Reporting success for metrics

For example:

from amltk.optimization import Trial, Metric

# Gotten from some optimizer usually, i.e. via `optimizer.ask()`
trial = Trial.create(
    name="example_trial",
    config={"param": 42},
    metrics=[Metric(name="accuracy", minimize=False)]
)

# Incorrect usage (will raise an error)
try:
    report = trial.success(invalid_metric=0.95)
except ValueError as error:
    print(error)

# Correct usage
report = trial.success(accuracy=0.95)
 Please provide a value for the metric 'accuracy' as  this is one of the metrics of the trial. 
 Try `trial.success(accuracy=value, ...)`.

If using Plugins, they may insert some extra objects in the .extra dict.

To profile your trial, you can wrap the logic you'd like to check with trial.profile(), which will automatically profile the block of code for memory before and after as well as time taken.

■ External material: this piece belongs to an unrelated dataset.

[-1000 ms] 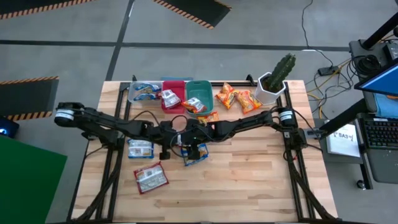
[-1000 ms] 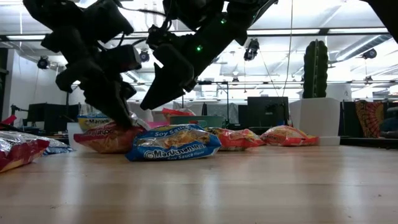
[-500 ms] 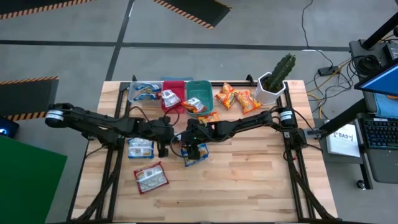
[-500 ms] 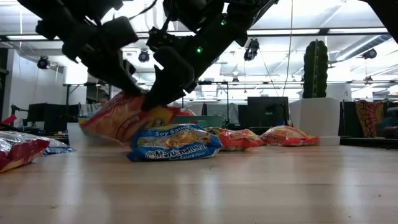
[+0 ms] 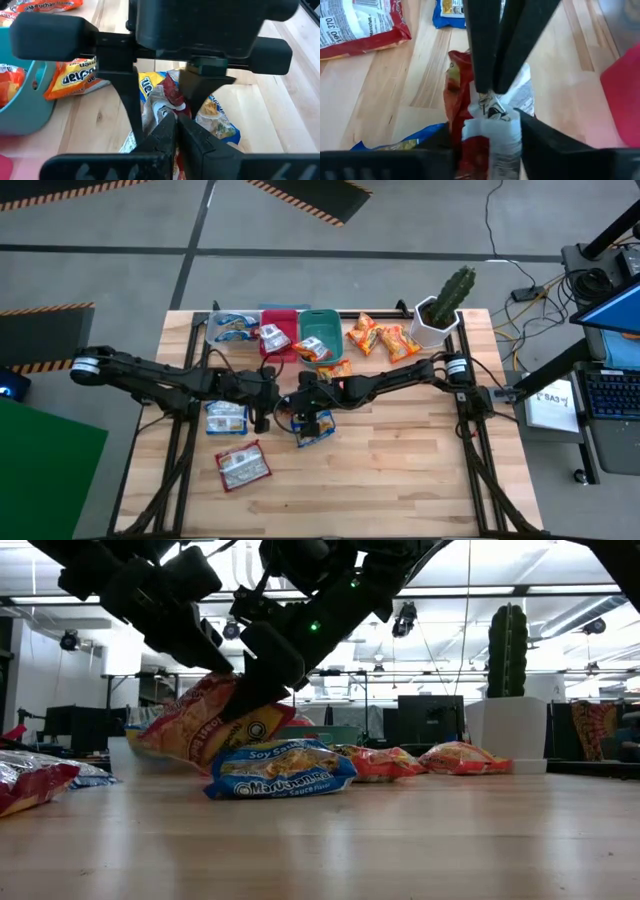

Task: Sort Maruchan noodles
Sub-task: Put the red noodle pack into the red bin

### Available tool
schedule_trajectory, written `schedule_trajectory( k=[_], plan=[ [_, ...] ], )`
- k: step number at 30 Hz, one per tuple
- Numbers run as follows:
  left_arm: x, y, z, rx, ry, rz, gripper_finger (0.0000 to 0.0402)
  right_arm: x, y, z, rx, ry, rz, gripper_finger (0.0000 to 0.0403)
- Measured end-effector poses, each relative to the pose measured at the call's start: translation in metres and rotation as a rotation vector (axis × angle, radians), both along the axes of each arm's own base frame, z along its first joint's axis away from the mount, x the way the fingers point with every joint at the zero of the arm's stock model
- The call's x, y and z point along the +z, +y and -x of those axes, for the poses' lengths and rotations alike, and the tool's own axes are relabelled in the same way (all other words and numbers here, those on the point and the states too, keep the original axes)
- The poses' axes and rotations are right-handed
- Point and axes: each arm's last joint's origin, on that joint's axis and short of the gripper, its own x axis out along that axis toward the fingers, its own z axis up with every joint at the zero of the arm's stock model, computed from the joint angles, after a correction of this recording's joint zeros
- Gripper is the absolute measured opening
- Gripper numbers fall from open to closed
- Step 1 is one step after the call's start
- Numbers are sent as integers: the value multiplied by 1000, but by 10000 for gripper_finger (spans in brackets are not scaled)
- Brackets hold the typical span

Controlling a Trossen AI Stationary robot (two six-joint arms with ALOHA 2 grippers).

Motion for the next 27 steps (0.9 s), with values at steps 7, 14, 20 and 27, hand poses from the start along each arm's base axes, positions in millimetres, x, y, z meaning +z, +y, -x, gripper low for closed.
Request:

If you've profile()'ed any intervals, you can access them by name through trial.profiles. Please see the Profiler for more.

Profiling with a trial.
profile
from amltk.optimization import Trial

trial = Trial.create(name="some-unique-name", config={})

# ... somewhere where you've begun your trial.
with trial.profile("some_interval"):
    for work in range(100):
        pass

print(trial.profiler.df())
               memory:start_vms  memory:end_vms  ...  time:kind  time:unit
some_interval      2.008220e+09      2008219648  ...       wall    seconds

[1 rows x 12 columns]

You can also record anything you'd like into the .summary, a plain dict or use trial.store() to store artifacts related to the trial.

What to put in .summary?

For large items, e.g. predictions or models, these are highly advised to .store() to disk, especially if using a Task for multiprocessing.

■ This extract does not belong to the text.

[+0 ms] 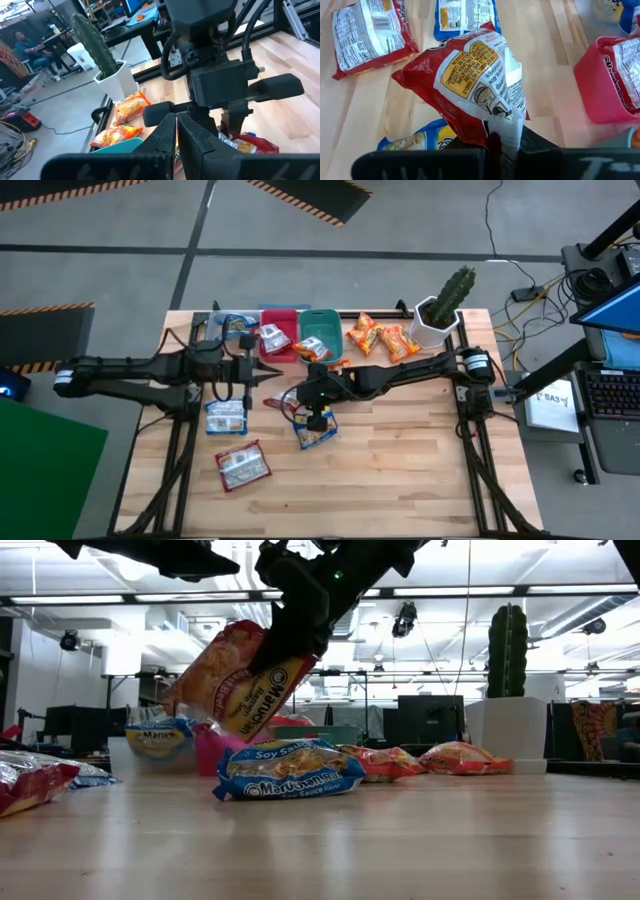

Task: Sort Maruchan noodles
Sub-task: Put the red noodle pack into the red bin

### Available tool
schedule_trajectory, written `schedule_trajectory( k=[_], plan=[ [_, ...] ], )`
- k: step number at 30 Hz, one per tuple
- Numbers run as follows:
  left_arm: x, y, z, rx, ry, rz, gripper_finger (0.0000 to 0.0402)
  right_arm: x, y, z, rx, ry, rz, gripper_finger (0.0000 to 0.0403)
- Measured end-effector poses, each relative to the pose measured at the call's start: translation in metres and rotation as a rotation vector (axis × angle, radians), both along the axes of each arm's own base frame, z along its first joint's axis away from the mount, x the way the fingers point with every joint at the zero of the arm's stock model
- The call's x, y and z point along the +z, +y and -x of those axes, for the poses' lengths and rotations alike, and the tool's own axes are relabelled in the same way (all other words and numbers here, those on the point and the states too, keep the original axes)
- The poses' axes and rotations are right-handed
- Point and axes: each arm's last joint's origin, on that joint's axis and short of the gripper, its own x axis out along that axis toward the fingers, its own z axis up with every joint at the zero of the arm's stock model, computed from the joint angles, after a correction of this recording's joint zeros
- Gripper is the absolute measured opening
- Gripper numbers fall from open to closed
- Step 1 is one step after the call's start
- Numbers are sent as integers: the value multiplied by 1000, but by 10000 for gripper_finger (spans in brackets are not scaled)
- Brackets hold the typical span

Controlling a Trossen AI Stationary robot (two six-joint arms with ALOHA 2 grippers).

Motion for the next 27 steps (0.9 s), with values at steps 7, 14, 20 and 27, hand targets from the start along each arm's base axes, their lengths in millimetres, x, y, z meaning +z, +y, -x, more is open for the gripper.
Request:
schedule_trajectory(
  k=[7, 14, 20, 27],
  plan=[
    [0, 0, 1, 0, 1, -8, 0, 0, 0, 0, -5, -3, -6, 13],
    [-1, 1, 3, -5, 2, -34, 0, 4, 0, -3, 0, -49, -2, 13],
    [-1, 4, 12, 19, -51, -41, 0, 7, 0, -7, 9, -150, 9, 13],
    [19, 11, 41, 122, -204, -70, 0, 9, -22, -11, -127, -288, 79, 13]
  ],
)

Further, if serializing the report using the report.df(), returning a single row, or a History with history.df() for a dataframe consisting of many of the reports, then you'd likely only want to store things that are scalar and can be serialised to disk by a pandas DataFrame.

Report#

The Trial.Report encapsulates a Trial, its status and any metrics/exceptions that may have occured.

Typically you will not create these yourself, but instead use trial.success() or trial.fail() to generate them.

from amltk.optimization import Trial, Metric

loss = Metric("loss", minimize=True)

trial = Trial.create(name="trial", config={"x": 1}, metrics=[loss])

with trial.profile("fitting"):
    # Do some work
    # ...
    report = trial.success(loss=1)

print(report.df())
        status  trial_seed  ... profile:fitting:time:kind profile:fitting:time:unit
name                        ...                                                    
trial  success        <NA>  ...                      wall                   seconds

[1 rows x 21 columns]

These reports are used to report back metrics to an Optimizer with Optimizer.tell() but can also be stored for your own uses.

You can access the original trial with the .trial attribute, and the Status of the trial with the .status attribute.

You may also want to check out the History class for storing a collection of Reports, allowing for an easier time to convert them to a dataframe or perform some common Hyperparameter optimization parsing of metrics.